- _EXERCISE INPUTS_
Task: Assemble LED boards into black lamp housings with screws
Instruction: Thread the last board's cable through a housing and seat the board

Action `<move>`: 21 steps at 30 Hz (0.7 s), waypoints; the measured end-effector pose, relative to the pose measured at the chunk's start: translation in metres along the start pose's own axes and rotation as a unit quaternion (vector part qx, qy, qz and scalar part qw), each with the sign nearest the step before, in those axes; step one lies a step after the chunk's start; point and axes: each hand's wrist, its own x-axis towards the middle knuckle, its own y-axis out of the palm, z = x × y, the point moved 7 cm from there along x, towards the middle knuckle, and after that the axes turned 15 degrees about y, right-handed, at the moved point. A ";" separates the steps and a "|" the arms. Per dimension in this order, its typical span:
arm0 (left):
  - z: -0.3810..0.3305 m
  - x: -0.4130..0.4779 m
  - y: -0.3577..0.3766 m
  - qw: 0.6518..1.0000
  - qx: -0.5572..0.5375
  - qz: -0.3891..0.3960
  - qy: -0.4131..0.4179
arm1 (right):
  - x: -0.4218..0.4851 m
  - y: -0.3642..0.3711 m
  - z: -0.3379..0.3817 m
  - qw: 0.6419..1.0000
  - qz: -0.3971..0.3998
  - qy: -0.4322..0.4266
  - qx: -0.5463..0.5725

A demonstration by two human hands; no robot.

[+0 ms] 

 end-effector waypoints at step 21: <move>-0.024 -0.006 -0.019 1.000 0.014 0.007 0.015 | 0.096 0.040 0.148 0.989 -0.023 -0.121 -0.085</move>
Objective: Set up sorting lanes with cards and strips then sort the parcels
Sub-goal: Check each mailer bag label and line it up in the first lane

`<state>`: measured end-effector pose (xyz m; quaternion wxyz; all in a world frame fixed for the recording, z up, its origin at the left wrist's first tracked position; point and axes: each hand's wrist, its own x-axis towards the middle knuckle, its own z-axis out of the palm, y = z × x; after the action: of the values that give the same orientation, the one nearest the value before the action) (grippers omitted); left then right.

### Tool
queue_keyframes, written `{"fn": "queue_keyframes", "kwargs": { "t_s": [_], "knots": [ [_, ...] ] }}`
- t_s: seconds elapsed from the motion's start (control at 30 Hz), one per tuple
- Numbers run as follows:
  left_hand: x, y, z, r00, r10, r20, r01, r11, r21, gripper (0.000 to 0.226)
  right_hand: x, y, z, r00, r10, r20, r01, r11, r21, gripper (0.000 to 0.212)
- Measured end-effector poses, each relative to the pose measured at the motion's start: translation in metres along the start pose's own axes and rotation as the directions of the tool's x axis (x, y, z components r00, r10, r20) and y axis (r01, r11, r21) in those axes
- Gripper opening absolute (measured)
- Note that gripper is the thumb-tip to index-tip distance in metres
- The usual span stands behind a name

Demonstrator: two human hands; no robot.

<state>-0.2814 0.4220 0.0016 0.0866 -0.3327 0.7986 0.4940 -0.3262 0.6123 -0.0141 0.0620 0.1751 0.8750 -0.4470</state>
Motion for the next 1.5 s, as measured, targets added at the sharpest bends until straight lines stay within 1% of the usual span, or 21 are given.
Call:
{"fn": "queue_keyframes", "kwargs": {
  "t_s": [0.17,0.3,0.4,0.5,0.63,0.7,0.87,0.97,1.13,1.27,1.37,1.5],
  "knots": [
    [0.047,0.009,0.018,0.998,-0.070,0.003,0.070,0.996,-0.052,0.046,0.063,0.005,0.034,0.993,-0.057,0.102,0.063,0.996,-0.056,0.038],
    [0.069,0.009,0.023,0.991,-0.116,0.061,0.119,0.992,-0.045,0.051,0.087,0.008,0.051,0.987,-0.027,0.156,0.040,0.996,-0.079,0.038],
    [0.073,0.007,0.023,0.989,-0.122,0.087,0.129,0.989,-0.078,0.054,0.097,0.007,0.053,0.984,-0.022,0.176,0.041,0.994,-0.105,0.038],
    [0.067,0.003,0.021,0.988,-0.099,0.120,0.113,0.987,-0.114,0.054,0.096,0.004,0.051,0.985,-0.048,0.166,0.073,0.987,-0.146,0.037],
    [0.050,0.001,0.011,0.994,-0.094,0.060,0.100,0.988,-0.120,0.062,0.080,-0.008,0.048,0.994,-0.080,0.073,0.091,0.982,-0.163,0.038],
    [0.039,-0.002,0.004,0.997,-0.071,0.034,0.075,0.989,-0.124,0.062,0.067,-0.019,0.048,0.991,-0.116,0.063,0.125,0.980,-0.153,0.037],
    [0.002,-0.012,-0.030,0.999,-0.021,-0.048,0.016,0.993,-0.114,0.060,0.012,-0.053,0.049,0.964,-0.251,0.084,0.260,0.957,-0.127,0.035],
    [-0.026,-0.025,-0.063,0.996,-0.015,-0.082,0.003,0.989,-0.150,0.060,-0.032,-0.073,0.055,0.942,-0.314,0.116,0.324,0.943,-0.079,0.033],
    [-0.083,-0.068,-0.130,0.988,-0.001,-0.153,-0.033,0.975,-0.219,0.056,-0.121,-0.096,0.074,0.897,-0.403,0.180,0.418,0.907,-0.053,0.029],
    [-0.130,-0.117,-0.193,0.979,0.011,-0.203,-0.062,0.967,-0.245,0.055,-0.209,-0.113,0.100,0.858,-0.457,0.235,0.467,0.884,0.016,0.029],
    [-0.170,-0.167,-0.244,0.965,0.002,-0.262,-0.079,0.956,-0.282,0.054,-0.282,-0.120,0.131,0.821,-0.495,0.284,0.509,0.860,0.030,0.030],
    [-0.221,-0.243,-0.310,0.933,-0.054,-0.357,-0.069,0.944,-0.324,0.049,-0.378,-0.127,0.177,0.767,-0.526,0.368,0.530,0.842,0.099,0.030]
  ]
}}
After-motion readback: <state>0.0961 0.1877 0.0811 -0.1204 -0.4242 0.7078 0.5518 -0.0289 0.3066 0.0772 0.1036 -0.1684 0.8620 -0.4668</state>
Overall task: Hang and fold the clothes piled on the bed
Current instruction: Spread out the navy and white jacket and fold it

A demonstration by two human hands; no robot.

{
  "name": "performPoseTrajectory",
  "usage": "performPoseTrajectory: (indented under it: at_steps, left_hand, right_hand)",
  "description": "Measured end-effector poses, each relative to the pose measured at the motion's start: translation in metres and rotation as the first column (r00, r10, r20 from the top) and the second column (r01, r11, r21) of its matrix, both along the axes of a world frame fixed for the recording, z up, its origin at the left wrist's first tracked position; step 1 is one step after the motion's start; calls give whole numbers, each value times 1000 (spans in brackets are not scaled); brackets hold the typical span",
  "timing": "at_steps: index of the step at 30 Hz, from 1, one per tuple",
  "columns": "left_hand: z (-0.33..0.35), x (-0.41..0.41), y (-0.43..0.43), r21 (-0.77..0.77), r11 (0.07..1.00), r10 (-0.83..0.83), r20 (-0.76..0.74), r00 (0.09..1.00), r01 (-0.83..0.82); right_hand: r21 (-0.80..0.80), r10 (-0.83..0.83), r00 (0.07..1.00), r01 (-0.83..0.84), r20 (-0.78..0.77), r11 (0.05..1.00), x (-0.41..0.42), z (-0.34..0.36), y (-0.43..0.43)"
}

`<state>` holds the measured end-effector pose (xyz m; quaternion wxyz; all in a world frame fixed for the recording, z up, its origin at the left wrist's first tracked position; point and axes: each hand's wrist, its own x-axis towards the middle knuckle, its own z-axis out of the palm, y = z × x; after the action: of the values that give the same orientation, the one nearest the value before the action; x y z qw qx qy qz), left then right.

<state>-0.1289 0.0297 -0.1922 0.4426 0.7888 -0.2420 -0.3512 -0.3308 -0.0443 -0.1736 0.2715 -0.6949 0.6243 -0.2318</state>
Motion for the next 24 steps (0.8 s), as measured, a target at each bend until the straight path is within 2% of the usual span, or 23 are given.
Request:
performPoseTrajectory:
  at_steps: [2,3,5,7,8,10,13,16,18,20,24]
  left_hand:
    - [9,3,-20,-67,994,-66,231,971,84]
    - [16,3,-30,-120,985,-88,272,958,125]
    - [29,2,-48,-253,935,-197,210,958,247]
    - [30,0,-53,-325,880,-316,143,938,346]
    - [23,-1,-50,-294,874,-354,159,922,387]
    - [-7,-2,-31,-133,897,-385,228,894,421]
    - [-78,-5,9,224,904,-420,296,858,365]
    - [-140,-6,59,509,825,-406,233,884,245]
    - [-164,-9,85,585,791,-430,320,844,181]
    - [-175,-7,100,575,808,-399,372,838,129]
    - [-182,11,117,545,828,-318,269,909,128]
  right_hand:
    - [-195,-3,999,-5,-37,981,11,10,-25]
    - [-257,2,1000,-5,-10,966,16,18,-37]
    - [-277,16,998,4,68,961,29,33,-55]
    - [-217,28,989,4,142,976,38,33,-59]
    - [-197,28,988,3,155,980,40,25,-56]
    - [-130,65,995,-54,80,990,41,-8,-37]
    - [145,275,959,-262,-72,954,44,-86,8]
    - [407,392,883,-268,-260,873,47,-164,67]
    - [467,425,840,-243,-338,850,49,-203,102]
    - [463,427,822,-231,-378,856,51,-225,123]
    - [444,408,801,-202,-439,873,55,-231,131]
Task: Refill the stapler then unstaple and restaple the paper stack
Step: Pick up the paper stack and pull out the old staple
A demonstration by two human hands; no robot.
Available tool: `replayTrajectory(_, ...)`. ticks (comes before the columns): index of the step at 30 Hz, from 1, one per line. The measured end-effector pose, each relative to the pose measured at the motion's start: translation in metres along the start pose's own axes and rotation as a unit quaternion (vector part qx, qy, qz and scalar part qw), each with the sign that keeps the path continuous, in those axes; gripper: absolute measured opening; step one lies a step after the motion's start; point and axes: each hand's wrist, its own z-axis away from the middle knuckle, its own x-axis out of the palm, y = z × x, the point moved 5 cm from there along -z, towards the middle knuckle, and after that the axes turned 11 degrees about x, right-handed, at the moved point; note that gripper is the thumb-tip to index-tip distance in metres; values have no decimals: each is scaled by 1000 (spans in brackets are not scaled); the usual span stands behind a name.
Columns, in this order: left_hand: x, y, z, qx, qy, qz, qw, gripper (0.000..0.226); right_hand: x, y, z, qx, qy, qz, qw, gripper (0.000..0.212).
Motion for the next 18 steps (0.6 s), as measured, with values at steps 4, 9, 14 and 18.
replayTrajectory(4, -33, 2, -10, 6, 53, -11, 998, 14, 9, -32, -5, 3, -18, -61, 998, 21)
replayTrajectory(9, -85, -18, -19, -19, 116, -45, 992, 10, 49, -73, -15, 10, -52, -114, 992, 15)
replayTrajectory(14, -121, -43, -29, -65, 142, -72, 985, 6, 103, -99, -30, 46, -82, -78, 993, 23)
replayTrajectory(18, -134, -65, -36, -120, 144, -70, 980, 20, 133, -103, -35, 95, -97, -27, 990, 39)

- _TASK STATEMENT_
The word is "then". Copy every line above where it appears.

- _PROBLEM SOLUTION_
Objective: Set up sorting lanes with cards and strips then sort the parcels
`<state>`: measured end-effector pose (xyz m; quaternion wxyz; all in a world frame fixed for the recording, z up, its origin at the left wrist's first tracked position; point and axes: each hand's wrist, its own x-axis towards the middle knuckle, its own z-axis out of the palm, y = z × x; after the action: of the values that give the same orientation, the one nearest the value before the action) (grippers omitted); left then right.
`<state>` holds the measured end-effector pose (xyz m; quaternion wxyz; all in a world frame fixed for the recording, z up, its origin at the left wrist's first tracked position; point and axes: each hand's wrist, its own x-axis towards the middle knuckle, its own z-axis out of the palm, y = z × x; after the action: of the values that give the same orientation, the one nearest the value before the action; x y z qw qx qy qz), left then right.
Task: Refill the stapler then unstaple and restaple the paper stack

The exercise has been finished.